Vous êtes-vous parfois sentis censurés? Vous étiez-vous fixés des limites?

J’ai fait en sorte de ne pas devenir une de ces marionnettes à buzz dont se nourrit le système médiatique. Donc j’ai évité les déclarations tonitruantes et les clashs inutiles, d’autant que les invités des plateaux de télévision ne sont, la plupart du temps, pas armés pour répondre. Je n’avais aucune envie d’être le roquet qui exécute des proies faciles tous les samedis soir: je sais que c’est ce qu’attendaient certains commentateurs mais franchement je me serais senti ridicule à faire ça.

Le politiquement correct est tout simplement la traduction d’une lassitude du débat.

Au-delà de l’émission, assistons-nous au grand retour du politiquement correct?

Oui, mais en réalité il est faible, il est tout simplement la traduction d’une lassitude du débat. Les gens n’aiment plus débattre. Il y a une aspiration à la tranquillité qui passe par le politiquement correct dans les médias. C’est une phase, un peu comme une dépression. Cela ne durera pas indéfiniment.

Laurent Ruquier s’en prend à Marlène Schiappa. Le phénomène «Balance ton porc» a-t-il été un tournant?

Si cela a pu calmer les ardeurs d’hommes qui s’autorisaient des comportements désagréables ou illégaux sur des femmes, tant mieux, mais honnêtement ce phénomène ne m’a pas passionné et je ne peux pas soutenir un mouvement qui passe par la dénonciation.

Peut-on parler d’américanisation de la société française?
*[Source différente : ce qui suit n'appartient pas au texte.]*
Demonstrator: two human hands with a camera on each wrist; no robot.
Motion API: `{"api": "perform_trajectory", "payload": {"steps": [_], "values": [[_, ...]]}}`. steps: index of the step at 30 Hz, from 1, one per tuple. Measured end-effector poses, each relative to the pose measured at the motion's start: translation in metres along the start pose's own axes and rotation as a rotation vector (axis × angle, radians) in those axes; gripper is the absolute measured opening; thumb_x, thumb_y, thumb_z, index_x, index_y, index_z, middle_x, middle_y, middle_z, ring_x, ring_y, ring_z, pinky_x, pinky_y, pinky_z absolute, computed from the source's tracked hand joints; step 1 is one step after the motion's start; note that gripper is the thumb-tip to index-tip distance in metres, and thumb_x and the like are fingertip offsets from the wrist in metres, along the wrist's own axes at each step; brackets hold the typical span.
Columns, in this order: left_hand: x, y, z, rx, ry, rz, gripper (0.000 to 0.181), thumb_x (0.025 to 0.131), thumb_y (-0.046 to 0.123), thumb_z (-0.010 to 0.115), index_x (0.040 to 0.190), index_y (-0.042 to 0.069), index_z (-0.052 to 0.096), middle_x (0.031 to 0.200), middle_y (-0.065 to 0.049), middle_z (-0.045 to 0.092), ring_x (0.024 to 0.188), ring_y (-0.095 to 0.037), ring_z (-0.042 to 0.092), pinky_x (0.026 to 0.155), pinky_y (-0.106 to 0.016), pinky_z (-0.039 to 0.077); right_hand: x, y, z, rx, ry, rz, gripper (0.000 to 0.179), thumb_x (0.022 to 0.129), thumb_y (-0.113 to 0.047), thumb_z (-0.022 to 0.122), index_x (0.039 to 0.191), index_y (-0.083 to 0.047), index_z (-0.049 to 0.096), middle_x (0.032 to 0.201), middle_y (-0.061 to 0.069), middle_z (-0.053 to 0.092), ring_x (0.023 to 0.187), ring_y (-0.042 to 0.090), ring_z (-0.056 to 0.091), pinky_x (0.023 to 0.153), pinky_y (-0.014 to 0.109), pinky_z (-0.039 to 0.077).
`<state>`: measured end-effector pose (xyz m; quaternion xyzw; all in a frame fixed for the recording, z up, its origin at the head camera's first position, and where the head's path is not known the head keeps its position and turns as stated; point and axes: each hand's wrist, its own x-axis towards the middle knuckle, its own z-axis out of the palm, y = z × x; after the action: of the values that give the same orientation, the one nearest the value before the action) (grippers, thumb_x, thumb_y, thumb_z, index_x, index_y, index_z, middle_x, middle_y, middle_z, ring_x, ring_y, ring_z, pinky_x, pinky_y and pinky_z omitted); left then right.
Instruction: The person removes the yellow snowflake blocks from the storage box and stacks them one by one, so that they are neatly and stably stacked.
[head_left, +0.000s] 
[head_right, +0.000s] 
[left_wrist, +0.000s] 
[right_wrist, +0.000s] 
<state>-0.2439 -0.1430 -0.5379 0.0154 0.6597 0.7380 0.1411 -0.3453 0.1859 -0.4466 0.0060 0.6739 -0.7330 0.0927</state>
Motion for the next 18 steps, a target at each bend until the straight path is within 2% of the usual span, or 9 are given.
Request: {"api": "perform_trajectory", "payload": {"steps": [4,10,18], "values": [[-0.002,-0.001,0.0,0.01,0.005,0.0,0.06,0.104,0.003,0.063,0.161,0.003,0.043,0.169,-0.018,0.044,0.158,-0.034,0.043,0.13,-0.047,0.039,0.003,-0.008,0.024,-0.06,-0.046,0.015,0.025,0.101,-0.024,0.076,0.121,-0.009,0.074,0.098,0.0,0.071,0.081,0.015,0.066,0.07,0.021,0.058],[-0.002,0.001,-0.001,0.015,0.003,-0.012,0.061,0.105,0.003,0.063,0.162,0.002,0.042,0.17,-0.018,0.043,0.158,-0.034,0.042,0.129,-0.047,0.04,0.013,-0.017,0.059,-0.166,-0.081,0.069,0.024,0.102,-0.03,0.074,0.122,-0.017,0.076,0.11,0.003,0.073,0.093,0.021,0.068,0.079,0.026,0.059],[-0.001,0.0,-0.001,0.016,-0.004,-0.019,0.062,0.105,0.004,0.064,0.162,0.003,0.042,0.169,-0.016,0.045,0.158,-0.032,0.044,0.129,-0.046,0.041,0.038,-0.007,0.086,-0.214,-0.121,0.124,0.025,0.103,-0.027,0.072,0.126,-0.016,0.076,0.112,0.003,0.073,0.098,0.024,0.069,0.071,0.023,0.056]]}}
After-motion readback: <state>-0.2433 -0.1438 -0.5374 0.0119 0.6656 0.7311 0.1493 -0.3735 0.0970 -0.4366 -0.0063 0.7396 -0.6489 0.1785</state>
Bien sûr. On continue d’importer les modes américaines avec retard. Toutes ces histoires de genre, cet activisme sur les questions relatives aux minorités, tout cela vient des États-Unis. D’ailleurs, attention au retour de bâton: après les années Obama, qui à mon sens ont surtout consisté en une période de politiquement correct furieux, de communication pure et de mollesse dans l’action, de délaissement des classes défavorisées, les Américains ont élu Donald Trump, qui donne de l’urticaire à la plupart des grands prêtres du politiquement correct. Cela pourra toucher aussi la France après les années Macron.

La majorité actuelle ne semble pas passionnée par la préservation des libertés et se laisse volontiers aller à des tentations autoritaires.

Laurent Ruquier s’en est également pris à Twitter. Les réseaux sociaux sont-ils la cause ou le miroir du politiquement correct?

En tout cas ils créent ou relaient les polémiques, et contribuent probablement à hystériser le débat, avec l’aide des chaînes d’information en continu. Mais je les considère tout de même comme un bon baromètre de l’opinion, et plus généralement de l’humeur du temps. À titre personnel je fais généralement l’objet de commentaires positifs sur les réseaux sociaux et ils me font plaisir! Je crois qu’on y trouve des opinions spontanément exprimées par des citoyens qui ont autant le droit d’avoir la parole que Jean-Michel Apathie (à qui je n’ai rien de particulier à reprocher) et consorts.

Que pensez-vous de la loi Avia. La proposition de loi substitue au contrôle par le juge judiciaire, un contrôle réalisé par un opérateur privé… Est-ce au GAFA de réguler la liberté d’expression?

Je pense que c’est une tentative de museler la parole. La majorité actuelle ne semble pas passionnée par la préservation des libertés et se laisse volontiers aller à des tentations autoritaires. Je suis assez effaré par le vide dans lequel prospèrent les responsables politiques actuels: comme plus personne ne veut faire de politique, les plus nuls y creusent leur sillon! Je ne parle pas spécialement de Mme Avia que je ne connais pas, mais qui peut dire qu’on a un personnel politique de qualité dans le soi-disant «nouveau monde»? La politique actuelle n’a aucun intérêt.